EXERCISE INSTRUCTIONS:
Give all of the data again exactly as written, omitting every image.

*** Block opens ***

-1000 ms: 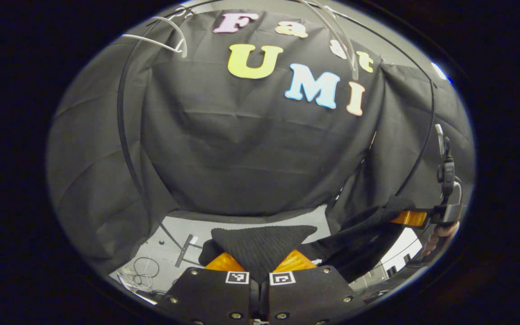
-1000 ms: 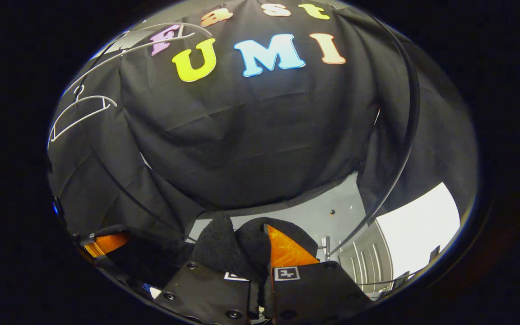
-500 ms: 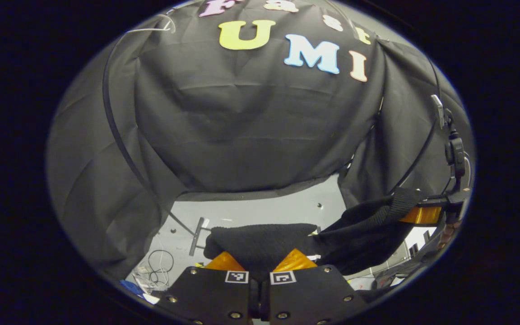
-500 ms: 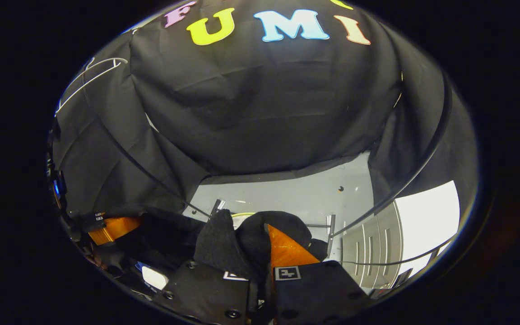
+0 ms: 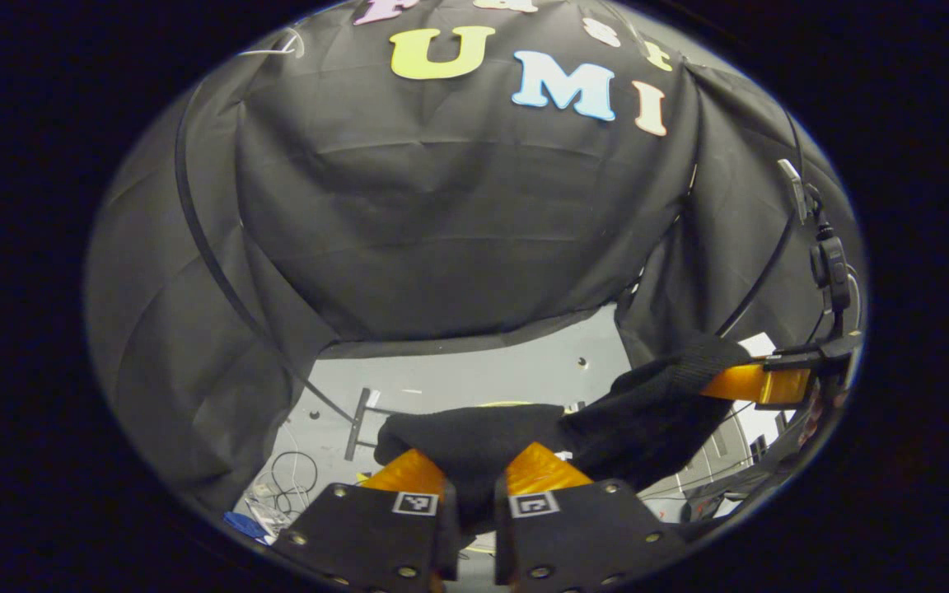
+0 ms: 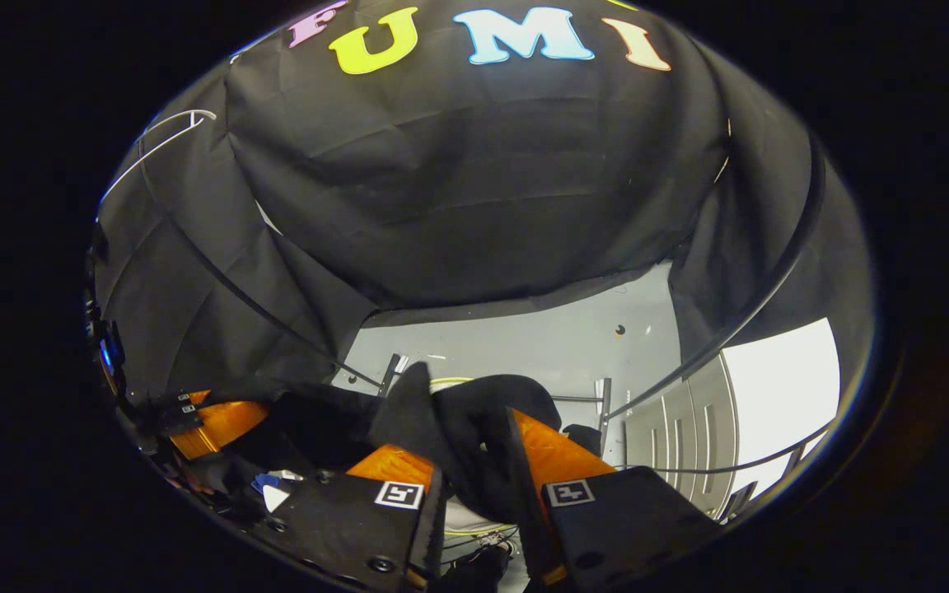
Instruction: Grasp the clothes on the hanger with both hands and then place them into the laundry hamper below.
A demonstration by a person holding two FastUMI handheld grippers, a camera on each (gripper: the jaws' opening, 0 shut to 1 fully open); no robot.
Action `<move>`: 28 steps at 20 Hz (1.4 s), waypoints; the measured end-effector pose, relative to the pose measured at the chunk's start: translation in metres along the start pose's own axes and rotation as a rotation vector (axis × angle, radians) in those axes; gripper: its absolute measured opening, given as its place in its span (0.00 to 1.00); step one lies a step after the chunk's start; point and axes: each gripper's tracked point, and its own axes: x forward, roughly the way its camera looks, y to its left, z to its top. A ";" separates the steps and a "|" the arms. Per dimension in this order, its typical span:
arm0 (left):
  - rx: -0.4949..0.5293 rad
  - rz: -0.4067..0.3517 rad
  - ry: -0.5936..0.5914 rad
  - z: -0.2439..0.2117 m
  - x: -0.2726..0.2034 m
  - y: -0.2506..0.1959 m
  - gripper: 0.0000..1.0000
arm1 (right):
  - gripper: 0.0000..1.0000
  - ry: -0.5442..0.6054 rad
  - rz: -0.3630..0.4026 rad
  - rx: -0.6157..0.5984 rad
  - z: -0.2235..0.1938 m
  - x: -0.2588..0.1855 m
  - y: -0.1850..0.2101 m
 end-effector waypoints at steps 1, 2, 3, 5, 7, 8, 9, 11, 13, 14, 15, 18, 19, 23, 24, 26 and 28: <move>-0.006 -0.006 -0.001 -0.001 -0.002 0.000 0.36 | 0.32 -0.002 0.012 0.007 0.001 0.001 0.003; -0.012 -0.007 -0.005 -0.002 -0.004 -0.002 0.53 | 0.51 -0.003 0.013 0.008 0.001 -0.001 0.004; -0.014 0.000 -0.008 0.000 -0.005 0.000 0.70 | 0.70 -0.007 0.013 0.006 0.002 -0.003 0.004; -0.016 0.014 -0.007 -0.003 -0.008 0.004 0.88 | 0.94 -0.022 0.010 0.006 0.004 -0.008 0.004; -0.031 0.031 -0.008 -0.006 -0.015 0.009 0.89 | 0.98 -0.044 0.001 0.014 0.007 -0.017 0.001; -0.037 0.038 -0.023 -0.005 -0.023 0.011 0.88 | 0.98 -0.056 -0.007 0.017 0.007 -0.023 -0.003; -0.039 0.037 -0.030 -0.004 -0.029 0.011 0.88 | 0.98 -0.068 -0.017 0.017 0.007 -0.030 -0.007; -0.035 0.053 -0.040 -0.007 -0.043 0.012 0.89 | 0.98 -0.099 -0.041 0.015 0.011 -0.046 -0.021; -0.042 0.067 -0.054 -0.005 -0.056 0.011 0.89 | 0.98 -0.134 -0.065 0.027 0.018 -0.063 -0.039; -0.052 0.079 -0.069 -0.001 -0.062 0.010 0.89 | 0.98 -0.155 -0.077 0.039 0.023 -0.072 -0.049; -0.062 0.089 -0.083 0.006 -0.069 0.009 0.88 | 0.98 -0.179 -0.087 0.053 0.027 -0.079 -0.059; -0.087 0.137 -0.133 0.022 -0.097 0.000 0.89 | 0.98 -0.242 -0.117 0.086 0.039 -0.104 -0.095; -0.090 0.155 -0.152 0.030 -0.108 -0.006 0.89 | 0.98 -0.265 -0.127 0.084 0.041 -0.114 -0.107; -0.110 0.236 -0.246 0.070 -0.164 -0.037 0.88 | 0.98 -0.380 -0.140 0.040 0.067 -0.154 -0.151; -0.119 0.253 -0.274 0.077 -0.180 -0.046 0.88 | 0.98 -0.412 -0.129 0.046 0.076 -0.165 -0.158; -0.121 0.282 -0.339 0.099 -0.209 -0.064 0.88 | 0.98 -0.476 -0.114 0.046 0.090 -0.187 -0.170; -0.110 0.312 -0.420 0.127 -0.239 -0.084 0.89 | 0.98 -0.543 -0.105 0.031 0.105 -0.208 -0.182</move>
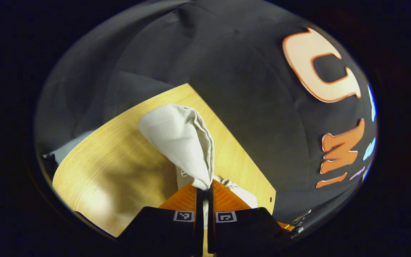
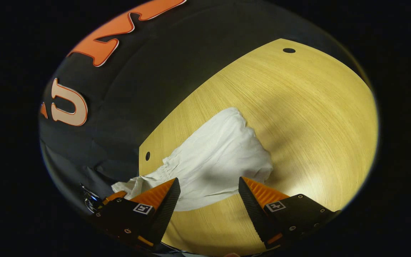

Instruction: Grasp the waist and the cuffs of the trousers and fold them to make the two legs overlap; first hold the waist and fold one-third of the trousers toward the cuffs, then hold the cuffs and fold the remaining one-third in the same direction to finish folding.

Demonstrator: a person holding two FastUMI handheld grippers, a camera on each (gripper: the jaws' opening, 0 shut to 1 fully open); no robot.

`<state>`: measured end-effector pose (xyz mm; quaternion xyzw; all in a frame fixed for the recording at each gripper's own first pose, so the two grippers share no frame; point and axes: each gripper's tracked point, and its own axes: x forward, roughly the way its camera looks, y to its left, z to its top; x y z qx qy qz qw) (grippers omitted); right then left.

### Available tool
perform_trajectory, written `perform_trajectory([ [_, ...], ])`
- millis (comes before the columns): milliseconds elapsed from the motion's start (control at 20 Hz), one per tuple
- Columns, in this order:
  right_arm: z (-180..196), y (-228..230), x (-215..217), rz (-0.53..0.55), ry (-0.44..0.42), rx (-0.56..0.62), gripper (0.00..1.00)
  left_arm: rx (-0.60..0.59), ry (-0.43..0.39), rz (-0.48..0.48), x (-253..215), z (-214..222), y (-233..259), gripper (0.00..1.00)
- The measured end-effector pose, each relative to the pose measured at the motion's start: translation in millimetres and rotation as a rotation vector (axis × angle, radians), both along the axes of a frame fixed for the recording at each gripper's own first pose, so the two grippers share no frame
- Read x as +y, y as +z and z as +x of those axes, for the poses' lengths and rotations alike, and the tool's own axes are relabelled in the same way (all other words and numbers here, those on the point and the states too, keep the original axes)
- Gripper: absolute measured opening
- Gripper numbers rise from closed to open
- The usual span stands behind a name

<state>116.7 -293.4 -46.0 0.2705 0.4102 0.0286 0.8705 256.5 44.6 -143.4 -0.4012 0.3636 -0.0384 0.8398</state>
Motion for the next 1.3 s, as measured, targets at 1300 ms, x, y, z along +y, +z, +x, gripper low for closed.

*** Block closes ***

SOLUTION BELOW:
-1000 ms: 
-1000 ms: 
-500 ms: 
-500 ms: 
+0 ms: 
+0 ms: 
Instruction: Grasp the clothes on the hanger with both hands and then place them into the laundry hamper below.
A demonstration by a person holding two FastUMI handheld grippers, a camera on each (gripper: the jaws' opening, 0 shut to 1 fully open); no robot.
Action `<move>`: 28 steps at 20 Hz (1.4 s), waypoints; the measured end-effector pose, relative to the pose measured at the chunk's start: translation in metres along the start pose's own axes and rotation as a rotation vector (axis × angle, radians) in those axes; gripper: its absolute measured opening, given as its place in its span (0.00 to 1.00); step one lies a step after the chunk's start; point and axes: each gripper's tracked point, and its own axes: x forward, roughly the way its camera looks, y to its left, z to its top. A ";" separates the steps and a "|" the arms. Per dimension in this order, its typical span:
arm0 (left):
  - rx: -0.4949..0.5293 rad
  - rz: -0.4067..0.3517 rad
  - ry: -0.5936..0.5914 rad
  - z: -0.2439..0.2117 m
  - x: -0.2726..0.2034 m
  - y: -0.2506..0.1959 m
  - gripper: 0.0000..1.0000
arm1 (right):
  - gripper: 0.0000..1.0000
  - ry: -0.5442..0.6054 rad
  - rz: -0.3630..0.4026 rad
  - rx: -0.6157..0.5984 rad
  - z: -0.2235..0.1938 m
  - x: -0.2588..0.1855 m
  - y: -0.1850..0.2101 m
 end-effector waypoints at steps 1, 2, 3, 5, 7, 8, 9, 11, 13, 14, 15, 18, 19, 23, 24, 26 and 28: <move>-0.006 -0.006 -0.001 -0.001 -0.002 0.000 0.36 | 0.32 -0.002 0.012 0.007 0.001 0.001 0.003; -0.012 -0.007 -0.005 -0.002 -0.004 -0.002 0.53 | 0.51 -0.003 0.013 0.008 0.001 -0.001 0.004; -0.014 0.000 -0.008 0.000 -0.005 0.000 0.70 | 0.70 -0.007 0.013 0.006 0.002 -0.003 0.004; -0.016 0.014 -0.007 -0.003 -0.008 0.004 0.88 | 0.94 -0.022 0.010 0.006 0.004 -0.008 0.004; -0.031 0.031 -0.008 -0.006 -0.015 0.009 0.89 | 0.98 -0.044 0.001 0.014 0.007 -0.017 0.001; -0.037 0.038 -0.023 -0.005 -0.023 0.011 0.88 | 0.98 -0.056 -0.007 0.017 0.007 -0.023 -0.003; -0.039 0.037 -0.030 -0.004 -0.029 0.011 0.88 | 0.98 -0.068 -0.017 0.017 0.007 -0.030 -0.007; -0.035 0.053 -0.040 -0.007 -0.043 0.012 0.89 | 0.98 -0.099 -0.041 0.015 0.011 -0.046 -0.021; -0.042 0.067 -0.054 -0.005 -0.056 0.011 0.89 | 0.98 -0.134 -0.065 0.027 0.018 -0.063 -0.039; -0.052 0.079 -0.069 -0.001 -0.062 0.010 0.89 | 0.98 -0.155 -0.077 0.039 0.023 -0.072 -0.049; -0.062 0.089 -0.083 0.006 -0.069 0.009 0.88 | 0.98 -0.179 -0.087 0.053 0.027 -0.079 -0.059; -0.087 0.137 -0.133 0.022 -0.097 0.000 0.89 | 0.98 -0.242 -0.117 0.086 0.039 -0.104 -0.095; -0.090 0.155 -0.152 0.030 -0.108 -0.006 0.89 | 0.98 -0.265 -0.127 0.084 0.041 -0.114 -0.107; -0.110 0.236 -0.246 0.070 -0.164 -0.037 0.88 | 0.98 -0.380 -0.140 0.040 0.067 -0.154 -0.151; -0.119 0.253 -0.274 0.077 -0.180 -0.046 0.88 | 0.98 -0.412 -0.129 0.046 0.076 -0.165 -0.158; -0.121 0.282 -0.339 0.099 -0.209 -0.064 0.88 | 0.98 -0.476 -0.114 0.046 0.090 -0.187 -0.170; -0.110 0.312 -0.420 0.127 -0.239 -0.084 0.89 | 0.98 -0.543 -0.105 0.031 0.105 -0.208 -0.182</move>

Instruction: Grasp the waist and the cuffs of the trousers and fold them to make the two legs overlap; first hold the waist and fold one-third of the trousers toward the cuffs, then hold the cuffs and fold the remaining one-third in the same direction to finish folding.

Demonstrator: a person holding two FastUMI handheld grippers, a camera on each (gripper: the jaws' opening, 0 shut to 1 fully open); no robot.

`<state>`: measured end-effector pose (xyz mm; quaternion xyzw; all in a frame fixed for the recording at each gripper's own first pose, so the two grippers share no frame; point and axes: each gripper's tracked point, and its own axes: x forward, roughly the way its camera looks, y to its left, z to its top; x y z qx qy qz qw) (grippers omitted); right then left.

### Available tool
perform_trajectory, written `perform_trajectory([ [_, ...], ])`
- millis (comes before the columns): milliseconds elapsed from the motion's start (control at 20 Hz), one per tuple
- Columns, in this order:
  right_arm: z (-180..196), y (-228..230), x (-215..217), rz (-0.53..0.55), ry (-0.44..0.42), rx (-0.56..0.62), gripper (0.00..1.00)
  left_arm: rx (-0.60..0.59), ry (-0.43..0.39), rz (-0.48..0.48), x (-253..215), z (-214..222), y (-233..259), gripper (0.00..1.00)
- The measured end-effector pose, each relative to the pose measured at the motion's start: translation in millimetres and rotation as a rotation vector (axis × angle, radians), both along the axes of a frame fixed for the recording at each gripper's own first pose, so the two grippers share no frame
- Read x as +y, y as +z and z as +x of those axes, for the poses' lengths and rotations alike, and the tool's own axes are relabelled in the same way (all other words and numbers here, those on the point and the states too, keep the original axes)
- Gripper: absolute measured opening
- Gripper numbers rise from closed to open
- The usual span stands behind a name

<state>116.7 -293.4 -46.0 0.2705 0.4102 0.0286 0.8705 256.5 44.6 -143.4 -0.4012 0.3636 -0.0384 0.8398</state>
Motion for the next 1.3 s, as measured, targets at 1300 ms, x, y, z along +y, +z, +x, gripper low for closed.

Work on the answer is now done.